## Work item
Scan the records below. List lines holding "mask".

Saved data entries
··········
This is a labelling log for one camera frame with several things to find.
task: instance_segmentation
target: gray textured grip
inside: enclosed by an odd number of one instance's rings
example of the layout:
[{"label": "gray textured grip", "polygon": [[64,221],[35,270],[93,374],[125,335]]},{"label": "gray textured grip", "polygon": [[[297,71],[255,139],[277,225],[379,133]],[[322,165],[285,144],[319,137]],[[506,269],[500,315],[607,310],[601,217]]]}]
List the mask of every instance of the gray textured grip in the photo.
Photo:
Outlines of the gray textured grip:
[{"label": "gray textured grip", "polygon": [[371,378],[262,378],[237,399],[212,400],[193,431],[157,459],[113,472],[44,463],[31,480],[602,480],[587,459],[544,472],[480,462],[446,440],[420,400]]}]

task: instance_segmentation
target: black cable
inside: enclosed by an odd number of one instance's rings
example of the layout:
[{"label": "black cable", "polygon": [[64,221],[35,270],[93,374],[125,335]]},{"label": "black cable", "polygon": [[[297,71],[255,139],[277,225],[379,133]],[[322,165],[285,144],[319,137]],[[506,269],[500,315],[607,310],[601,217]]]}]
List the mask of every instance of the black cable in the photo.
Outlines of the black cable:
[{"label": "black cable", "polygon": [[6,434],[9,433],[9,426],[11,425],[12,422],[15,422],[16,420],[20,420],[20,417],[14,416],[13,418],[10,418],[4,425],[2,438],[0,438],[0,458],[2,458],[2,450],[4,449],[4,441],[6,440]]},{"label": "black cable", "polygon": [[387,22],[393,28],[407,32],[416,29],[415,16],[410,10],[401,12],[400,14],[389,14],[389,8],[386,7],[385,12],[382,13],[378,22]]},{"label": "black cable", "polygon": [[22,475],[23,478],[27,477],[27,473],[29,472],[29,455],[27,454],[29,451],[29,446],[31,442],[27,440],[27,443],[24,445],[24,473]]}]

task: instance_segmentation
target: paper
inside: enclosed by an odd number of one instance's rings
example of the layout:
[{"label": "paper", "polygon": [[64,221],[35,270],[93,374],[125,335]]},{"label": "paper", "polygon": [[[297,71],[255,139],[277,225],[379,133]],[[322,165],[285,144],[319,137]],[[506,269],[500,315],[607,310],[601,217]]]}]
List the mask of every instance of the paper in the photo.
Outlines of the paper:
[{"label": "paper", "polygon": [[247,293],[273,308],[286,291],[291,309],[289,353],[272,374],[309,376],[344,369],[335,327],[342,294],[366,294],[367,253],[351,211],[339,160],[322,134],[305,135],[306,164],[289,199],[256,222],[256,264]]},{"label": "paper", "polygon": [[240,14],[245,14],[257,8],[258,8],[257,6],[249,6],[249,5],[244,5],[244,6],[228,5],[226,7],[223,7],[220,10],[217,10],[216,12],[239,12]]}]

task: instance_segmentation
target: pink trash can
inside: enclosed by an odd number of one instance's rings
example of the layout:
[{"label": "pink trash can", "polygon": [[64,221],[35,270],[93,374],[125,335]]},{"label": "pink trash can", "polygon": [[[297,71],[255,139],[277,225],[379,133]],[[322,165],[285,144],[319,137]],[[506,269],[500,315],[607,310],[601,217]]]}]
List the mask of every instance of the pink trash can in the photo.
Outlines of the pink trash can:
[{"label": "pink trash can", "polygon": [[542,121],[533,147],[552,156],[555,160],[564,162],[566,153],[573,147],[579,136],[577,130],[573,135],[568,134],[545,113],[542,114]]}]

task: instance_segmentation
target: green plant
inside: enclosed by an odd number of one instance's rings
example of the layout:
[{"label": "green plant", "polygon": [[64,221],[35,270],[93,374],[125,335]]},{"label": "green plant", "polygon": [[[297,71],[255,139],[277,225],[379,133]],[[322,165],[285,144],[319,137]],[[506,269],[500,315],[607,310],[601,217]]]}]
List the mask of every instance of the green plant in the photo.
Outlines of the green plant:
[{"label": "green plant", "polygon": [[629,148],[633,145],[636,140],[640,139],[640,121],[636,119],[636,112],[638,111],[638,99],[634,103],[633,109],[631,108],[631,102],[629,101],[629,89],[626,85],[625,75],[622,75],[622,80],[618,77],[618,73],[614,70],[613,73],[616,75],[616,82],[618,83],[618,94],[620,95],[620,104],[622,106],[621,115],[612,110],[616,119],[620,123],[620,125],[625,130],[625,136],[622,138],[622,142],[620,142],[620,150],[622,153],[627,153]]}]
··········
## Answer box
List the mask of every instance of the gray textured grip in the photo.
List the mask of every instance of the black cable in the photo.
List the mask of every instance of the paper in the photo.
List the mask of every instance of the pink trash can in the photo.
List the mask of every instance of the green plant in the photo.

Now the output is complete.